PAOC Spotlights

Stream Network Geometry Correlates with Climate

Fri April 7th, 2017
Terri Cook | EOS
grand-canyon-dendritic-drainage-400x300.jpg (Full)
An analysis of dendritic river drainages in the contiguous United States indicates that the junctions between tributaries are wider in humid regions and narrower in arid regions, such as at the Grand Canyon, pictured here in a three-dimensional Advanced Spaceborne Thermal Emission and Reflection Radiometer (ASTER) image taken by NASA’s Terra spacecraft in 2011. (Credit: NASA/GSFC/METI/ERSDAC/JAROS, and U.S./Japan ASTER Science Team)

A "big data" analysis of nearly 1 million river junctions in the contiguous United States shows that branching angles in dendritic drainages vary systematically between humid and arid regions.

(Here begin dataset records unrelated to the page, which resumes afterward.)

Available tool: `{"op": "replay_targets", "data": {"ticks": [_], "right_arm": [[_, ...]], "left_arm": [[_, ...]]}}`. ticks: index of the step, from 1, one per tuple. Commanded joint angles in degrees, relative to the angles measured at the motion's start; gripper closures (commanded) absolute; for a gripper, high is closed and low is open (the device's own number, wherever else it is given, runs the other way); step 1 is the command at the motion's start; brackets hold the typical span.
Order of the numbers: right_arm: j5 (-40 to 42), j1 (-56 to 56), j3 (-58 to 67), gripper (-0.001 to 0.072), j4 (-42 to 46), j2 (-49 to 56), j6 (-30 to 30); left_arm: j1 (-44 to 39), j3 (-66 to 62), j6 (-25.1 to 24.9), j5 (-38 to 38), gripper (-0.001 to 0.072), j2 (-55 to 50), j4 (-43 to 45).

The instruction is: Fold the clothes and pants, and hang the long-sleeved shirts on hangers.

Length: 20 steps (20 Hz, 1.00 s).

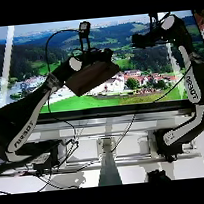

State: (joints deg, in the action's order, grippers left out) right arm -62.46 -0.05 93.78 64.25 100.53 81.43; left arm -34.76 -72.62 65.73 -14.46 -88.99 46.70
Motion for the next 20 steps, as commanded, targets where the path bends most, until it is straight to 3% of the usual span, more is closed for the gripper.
{"op": "replay_targets", "data": {"ticks": [1,3,4,7,10,11,14,20], "right_arm": [[-1.1,0.7,-1.0,0.0062,0.5,0.9,-0.5],[-3.4,0.0,-1.1,0.0035,0.1,2.8,-0.4],[-4.5,-0.4,-1.1,0.0036,-1.2,4.2,-0.3],[-6.1,-1.5,-1.0,0.0032,-11.5,8.3,0.2],[-5.9,-2.5,-1.0,0.0032,-20.9,11.2,0.2],[-5.9,-2.9,-1.0,0.0030,-22.9,12.0,0.2],[-5.9,-5.0,-1.0,0.0017,-26.9,14.3,0.4],[-5.9,-9.1,-0.2,0.0017,-32.7,16.3,0.4]], "left_arm": [[0.9,0.0,-0.6,0.9,0.0080,0.9,3.0],[2.9,0.0,-0.6,-0.8,0.0103,1.4,3.1],[4.0,0.0,-0.6,-2.3,0.0148,1.5,3.1],[8.2,0.0,-0.6,-10.4,0.0394,1.5,6.8],[12.7,0.0,-0.6,-21.9,0.0569,1.5,16.3],[14.2,0.0,-0.6,-25.9,0.0703,1.5,19.5],[16.7,0.0,-0.6,-33.1,0.0697,1.0,22.3],[14.8,0.0,-0.6,-34.2,0.0698,-4.7,22.3]]}}
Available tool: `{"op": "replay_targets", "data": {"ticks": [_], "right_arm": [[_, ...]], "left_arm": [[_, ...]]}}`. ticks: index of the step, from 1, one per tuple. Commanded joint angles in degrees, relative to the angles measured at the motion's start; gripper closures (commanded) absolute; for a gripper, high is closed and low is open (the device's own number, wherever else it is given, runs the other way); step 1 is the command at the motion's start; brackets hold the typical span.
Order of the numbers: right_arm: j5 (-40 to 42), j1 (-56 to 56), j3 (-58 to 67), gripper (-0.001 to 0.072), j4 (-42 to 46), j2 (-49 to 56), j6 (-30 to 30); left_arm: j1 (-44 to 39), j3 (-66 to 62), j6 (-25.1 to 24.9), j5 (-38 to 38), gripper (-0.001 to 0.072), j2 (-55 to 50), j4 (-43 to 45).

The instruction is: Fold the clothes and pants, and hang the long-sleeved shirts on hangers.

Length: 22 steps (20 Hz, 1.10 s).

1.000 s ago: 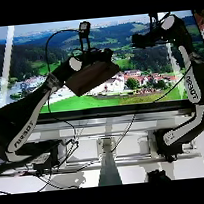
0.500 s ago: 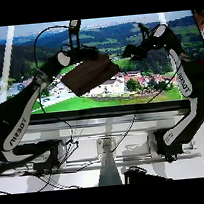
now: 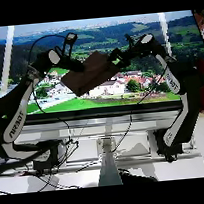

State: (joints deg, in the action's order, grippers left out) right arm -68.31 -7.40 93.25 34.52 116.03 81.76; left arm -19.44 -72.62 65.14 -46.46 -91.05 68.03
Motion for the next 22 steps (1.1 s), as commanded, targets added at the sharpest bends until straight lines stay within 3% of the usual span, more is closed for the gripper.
{"op": "replay_targets", "data": {"ticks": [1,5,7,8,11,17,22], "right_arm": [[-0.1,-2.2,0.4,0.0018,-3.0,0.8,0.0],[2.7,-3.4,0.8,0.0027,-2.3,0.8,0.2],[5.4,-4.5,0.8,0.0132,-0.4,0.8,0.3],[6.2,-5.2,0.8,0.0215,0.7,0.8,0.3],[6.4,-6.3,0.8,0.0705,4.2,0.6,-0.5],[7.4,-0.9,0.8,0.0703,16.3,-8.7,0.7],[7.1,6.4,0.8,0.0703,39.0,-23.6,11.6]], "left_arm": [[-1.0,0.0,0.0,-2.8,0.0698,-3.8,0.9],[-4.3,0.0,0.0,-5.4,0.0698,-6.1,1.0],[-5.2,0.0,0.0,-4.8,0.0698,-6.1,1.0],[-5.5,0.0,0.0,-4.8,0.0698,-6.1,1.0],[-5.4,0.0,0.0,-6.0,0.0698,-5.7,1.0],[-1.6,-1.0,0.0,-7.3,0.0697,3.9,1.0],[5.3,-1.5,0.0,-5.2,0.0697,18.2,1.0]]}}
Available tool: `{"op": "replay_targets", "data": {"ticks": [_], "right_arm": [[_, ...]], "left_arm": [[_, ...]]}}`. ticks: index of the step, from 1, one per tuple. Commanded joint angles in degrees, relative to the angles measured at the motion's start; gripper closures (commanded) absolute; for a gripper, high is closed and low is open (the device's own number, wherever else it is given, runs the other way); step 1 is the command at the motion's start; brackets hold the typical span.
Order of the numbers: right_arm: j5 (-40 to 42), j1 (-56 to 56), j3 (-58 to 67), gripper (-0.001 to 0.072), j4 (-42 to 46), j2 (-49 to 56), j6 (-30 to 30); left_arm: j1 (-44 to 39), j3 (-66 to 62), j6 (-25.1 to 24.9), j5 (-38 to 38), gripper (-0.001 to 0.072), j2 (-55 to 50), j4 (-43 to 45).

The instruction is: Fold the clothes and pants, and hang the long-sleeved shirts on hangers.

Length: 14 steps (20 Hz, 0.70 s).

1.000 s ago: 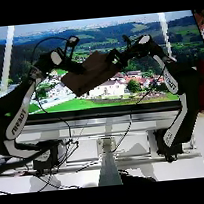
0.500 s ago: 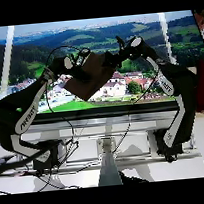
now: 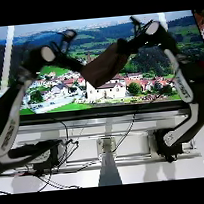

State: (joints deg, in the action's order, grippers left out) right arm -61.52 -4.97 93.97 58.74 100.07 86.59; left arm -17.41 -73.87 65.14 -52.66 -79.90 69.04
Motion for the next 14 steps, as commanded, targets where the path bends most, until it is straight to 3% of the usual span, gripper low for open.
{"op": "replay_targets", "data": {"ticks": [1,3,6,10,14], "right_arm": [[-0.2,5.9,0.1,0.0702,19.4,-10.5,9.7],[-2.3,11.1,0.1,0.0702,28.1,-16.4,14.6],[-6.0,21.5,0.1,0.0702,34.4,-23.4,18.3],[-12.1,39.0,0.1,0.0702,36.2,-30.0,20.9],[-24.1,52.6,-0.9,0.0702,36.2,-31.6,22.3]], "left_arm": [[4.5,-0.2,0.0,1.0,0.0697,9.8,0.0],[6.2,-0.2,0.0,1.0,0.0697,14.5,0.0],[7.5,-0.2,0.0,0.9,0.0697,20.2,0.0],[7.5,-0.2,0.0,0.9,0.0697,24.3,0.0],[7.5,-0.2,0.0,1.0,0.0697,24.1,-0.1]]}}
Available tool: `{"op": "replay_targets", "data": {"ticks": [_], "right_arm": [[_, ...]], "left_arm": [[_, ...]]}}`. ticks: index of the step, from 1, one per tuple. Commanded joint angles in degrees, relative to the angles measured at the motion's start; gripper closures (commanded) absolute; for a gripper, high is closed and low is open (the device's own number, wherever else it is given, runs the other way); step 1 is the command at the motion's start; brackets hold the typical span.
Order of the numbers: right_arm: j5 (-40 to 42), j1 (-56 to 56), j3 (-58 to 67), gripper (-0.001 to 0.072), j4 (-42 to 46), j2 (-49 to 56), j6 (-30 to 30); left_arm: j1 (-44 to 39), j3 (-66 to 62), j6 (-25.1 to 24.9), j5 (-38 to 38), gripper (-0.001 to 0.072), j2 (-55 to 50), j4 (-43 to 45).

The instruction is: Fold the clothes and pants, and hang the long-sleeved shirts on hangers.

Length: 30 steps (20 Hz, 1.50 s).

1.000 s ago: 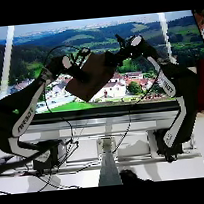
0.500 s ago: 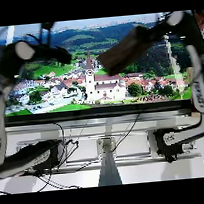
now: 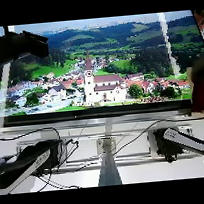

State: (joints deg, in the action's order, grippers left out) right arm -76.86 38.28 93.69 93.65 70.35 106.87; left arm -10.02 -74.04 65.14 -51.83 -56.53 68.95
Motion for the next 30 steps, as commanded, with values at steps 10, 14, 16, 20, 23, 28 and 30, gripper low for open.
{"op": "replay_targets", "data": {"ticks": [10,14,16,20,23,28,30], "right_arm": [[-13.7,13.5,-5.7,0.0017,0.9,-1.9,25.7],[-7.4,13.4,-5.7,0.0062,-1.8,-1.9,25.2],[-3.7,12.3,-5.7,0.0472,-3.8,-1.9,22.1],[3.7,2.8,-5.7,0.0672,-8.1,-1.9,11.3],[5.0,-9.2,-5.7,0.0702,-19.6,-1.9,-1.0],[5.0,-33.4,-5.7,0.0702,-21.5,-2.0,-21.9],[5.0,-41.6,-5.7,0.0702,-20.0,-1.9,-26.8]], "left_arm": [[0.1,0.0,0.0,0.1,0.0697,-0.6,-0.4],[0.1,0.0,0.0,0.1,0.0697,-0.6,-0.4],[0.1,0.0,0.0,0.1,0.0697,-0.6,-0.4],[0.1,0.0,0.0,0.1,0.0697,-0.6,-0.4],[0.1,0.0,0.0,0.1,0.0697,-0.6,-0.4],[0.1,0.0,0.0,0.1,0.0697,-0.6,-0.4],[0.1,0.0,0.0,0.1,0.0696,-0.6,-0.4]]}}
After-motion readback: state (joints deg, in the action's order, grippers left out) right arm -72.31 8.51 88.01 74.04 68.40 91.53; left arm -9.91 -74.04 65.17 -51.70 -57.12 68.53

Although dendritic river networks, whose branches join in treelike fashion to form increasingly larger streams, are found all over the world, the processes that shape them are still poorly understood. To explore whether climate influences the geometry of dendritic stream networks, Seybold et al. analyzed nearly 1 million digitally mapped river junctions in different climatic regimes across the contiguous United States.

Using the NHDPlus Version 2 database, which combines the best features of the National Hydrography Dataset (NHD), the National Elevation Dataset (NED), and the Watershed Boundary Dataset (WBD) and has a resolution of about 30 meters, the team calculated the angle between the average orientations of each stream and its tributary. They then averaged these junction angles across large hydrologic basins.

The results show that the branching angles vary systematically with climate, with a clear trend toward more acute angles (averaging 45°) in the most arid regions and wider angles (averaging about 72°) in more humid landscapes. This correlation, the researchers report, is found in all sizes of streams and is stronger than the relationship between branching angles and other factors, including topographic gradient and stream concavity, that have previously been proposed as major controls on stream network geometry.

The authors attribute this correlation between climate and branching angles to the relative importance of the underlying channelization processes. The wider average branching angles in humid regions, they argue, result from the greater importance of diffusive processes, such as groundwater flow, in the growth of stream networks. By contrast, the narrower branching angles in arid landscapes are shaped to a greater degree by surface and near-surface flows, which generally occur parallel to the downslope direction and thus create narrower junctions.

In addition to providing insight into modern geomorphic processes, these findings may offer a means of identifying channelization processes and reconstructing earlier climates in relict landscapes, such as those found on Titan and Mars. (Geophysical Research Letters, https://doi.org/10.1002/2016GL072089, 2017)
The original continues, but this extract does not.